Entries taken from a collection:
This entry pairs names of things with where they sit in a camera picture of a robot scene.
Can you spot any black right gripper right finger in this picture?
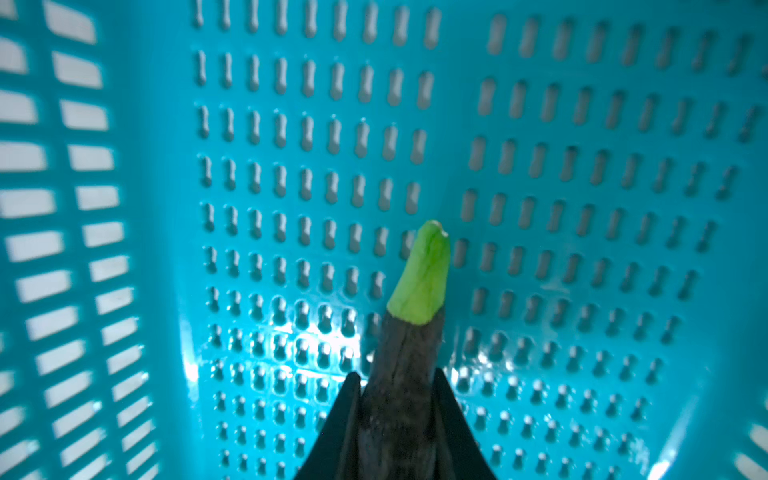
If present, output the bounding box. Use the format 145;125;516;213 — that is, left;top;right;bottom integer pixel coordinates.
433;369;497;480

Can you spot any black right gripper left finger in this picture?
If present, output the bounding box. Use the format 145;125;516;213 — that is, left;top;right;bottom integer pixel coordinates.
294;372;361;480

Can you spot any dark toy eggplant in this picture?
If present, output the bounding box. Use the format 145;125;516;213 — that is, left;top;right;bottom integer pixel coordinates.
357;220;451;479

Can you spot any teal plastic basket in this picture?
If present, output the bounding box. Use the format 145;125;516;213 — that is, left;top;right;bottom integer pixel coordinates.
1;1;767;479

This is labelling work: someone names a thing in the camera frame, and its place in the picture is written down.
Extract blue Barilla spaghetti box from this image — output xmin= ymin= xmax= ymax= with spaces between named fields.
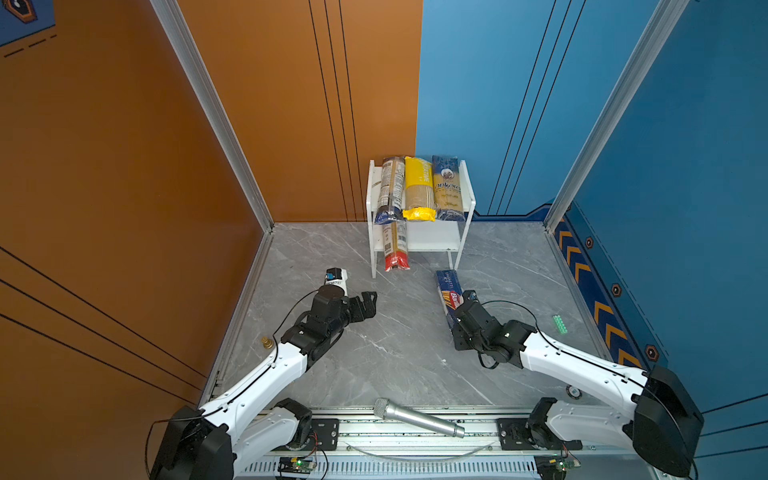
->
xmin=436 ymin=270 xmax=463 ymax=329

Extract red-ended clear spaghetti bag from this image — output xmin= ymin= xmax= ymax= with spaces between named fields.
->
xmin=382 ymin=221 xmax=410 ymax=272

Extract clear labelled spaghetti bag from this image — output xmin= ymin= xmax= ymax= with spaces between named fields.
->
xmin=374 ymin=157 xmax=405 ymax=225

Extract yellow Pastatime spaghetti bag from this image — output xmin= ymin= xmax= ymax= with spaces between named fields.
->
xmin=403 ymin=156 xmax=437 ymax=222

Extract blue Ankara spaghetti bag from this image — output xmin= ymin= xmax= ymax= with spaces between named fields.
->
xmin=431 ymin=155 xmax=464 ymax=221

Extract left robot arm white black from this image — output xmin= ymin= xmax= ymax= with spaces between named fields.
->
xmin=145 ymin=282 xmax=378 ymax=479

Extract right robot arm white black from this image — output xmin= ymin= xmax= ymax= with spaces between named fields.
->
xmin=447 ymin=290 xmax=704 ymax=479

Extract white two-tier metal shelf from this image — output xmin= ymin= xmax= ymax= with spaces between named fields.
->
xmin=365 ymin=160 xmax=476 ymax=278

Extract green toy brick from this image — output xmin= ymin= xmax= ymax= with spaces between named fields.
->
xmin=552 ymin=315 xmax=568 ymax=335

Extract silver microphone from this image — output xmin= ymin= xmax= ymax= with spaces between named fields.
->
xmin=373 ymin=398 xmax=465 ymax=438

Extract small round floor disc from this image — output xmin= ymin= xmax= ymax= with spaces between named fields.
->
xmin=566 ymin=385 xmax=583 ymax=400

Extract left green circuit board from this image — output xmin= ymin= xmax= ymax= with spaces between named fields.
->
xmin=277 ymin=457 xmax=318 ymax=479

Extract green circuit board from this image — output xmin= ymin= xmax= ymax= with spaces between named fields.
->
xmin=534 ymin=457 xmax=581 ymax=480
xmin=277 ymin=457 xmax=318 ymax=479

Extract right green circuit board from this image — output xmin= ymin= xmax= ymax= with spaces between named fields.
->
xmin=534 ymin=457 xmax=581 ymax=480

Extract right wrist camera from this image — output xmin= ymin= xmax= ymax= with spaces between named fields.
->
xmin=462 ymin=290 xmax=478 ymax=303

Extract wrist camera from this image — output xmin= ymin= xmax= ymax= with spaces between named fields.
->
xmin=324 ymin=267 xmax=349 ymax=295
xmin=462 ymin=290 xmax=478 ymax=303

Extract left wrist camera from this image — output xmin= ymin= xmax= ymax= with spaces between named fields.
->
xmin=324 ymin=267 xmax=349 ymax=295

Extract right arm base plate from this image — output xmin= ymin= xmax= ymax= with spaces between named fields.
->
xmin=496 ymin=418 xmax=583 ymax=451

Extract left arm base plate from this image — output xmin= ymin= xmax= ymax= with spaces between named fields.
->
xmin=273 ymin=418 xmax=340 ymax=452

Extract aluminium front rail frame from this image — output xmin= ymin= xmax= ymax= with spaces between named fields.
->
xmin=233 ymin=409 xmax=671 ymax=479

The task = Exact duplicates of all the entries are required, and no image may appear in them.

Written reply =
This entry pairs names of things with where they sit in a camera picture of a robot scene.
Can you spot any black right gripper right finger in this picture?
If present, output the bounding box. Use the format 145;125;516;213 — that is, left;top;right;bottom integer pixel coordinates.
433;369;497;480

Can you spot any black right gripper left finger in this picture?
If present, output the bounding box. Use the format 145;125;516;213 — that is, left;top;right;bottom integer pixel coordinates.
294;372;361;480

Can you spot any dark toy eggplant in this picture?
If present, output the bounding box. Use the format 145;125;516;213 — that is, left;top;right;bottom integer pixel coordinates.
357;220;451;479

Can you spot any teal plastic basket in this picture?
If present, output the bounding box. Use the format 145;125;516;213 — that is, left;top;right;bottom integer pixel coordinates.
1;1;767;479

This is labelling work: someone names a thing in the camera frame, and its place in the picture is written down.
Extract blue Barilla spaghetti box from this image — output xmin= ymin= xmax= ymax= with spaces between named fields.
->
xmin=436 ymin=270 xmax=463 ymax=329

Extract red-ended clear spaghetti bag from this image — output xmin= ymin= xmax= ymax= with spaces between named fields.
->
xmin=382 ymin=221 xmax=410 ymax=272

Extract clear labelled spaghetti bag from this image — output xmin= ymin= xmax= ymax= with spaces between named fields.
->
xmin=374 ymin=157 xmax=405 ymax=225

Extract yellow Pastatime spaghetti bag from this image — output xmin= ymin= xmax= ymax= with spaces between named fields.
->
xmin=403 ymin=156 xmax=437 ymax=222

Extract blue Ankara spaghetti bag from this image — output xmin= ymin= xmax= ymax= with spaces between named fields.
->
xmin=431 ymin=155 xmax=464 ymax=221

Extract left robot arm white black from this image — output xmin= ymin= xmax= ymax= with spaces between named fields.
->
xmin=145 ymin=282 xmax=378 ymax=479

Extract right robot arm white black from this image — output xmin= ymin= xmax= ymax= with spaces between named fields.
->
xmin=447 ymin=290 xmax=704 ymax=479

Extract white two-tier metal shelf from this image — output xmin= ymin= xmax= ymax= with spaces between named fields.
->
xmin=365 ymin=160 xmax=476 ymax=278

Extract green toy brick from this image — output xmin= ymin= xmax= ymax= with spaces between named fields.
->
xmin=552 ymin=315 xmax=568 ymax=335

Extract silver microphone from this image — output xmin= ymin= xmax= ymax= with spaces between named fields.
->
xmin=373 ymin=398 xmax=465 ymax=438

Extract small round floor disc from this image — output xmin= ymin= xmax= ymax= with spaces between named fields.
->
xmin=566 ymin=385 xmax=583 ymax=400

Extract left green circuit board from this image — output xmin= ymin= xmax= ymax= with spaces between named fields.
->
xmin=277 ymin=457 xmax=318 ymax=479

Extract green circuit board from this image — output xmin= ymin= xmax= ymax= with spaces between named fields.
->
xmin=534 ymin=457 xmax=581 ymax=480
xmin=277 ymin=457 xmax=318 ymax=479

Extract right green circuit board from this image — output xmin= ymin= xmax= ymax= with spaces between named fields.
->
xmin=534 ymin=457 xmax=581 ymax=480

Extract right wrist camera from this image — output xmin= ymin= xmax= ymax= with spaces between named fields.
->
xmin=462 ymin=290 xmax=478 ymax=303

Extract wrist camera from this image — output xmin= ymin= xmax= ymax= with spaces between named fields.
->
xmin=324 ymin=267 xmax=349 ymax=295
xmin=462 ymin=290 xmax=478 ymax=303

Extract left wrist camera from this image — output xmin= ymin= xmax= ymax= with spaces between named fields.
->
xmin=324 ymin=267 xmax=349 ymax=295

Extract right arm base plate from this image — output xmin= ymin= xmax= ymax= with spaces between named fields.
->
xmin=496 ymin=418 xmax=583 ymax=451

Extract left arm base plate from this image — output xmin= ymin= xmax= ymax= with spaces between named fields.
->
xmin=273 ymin=418 xmax=340 ymax=452

Extract aluminium front rail frame from this image — output xmin= ymin= xmax= ymax= with spaces between named fields.
->
xmin=233 ymin=409 xmax=671 ymax=479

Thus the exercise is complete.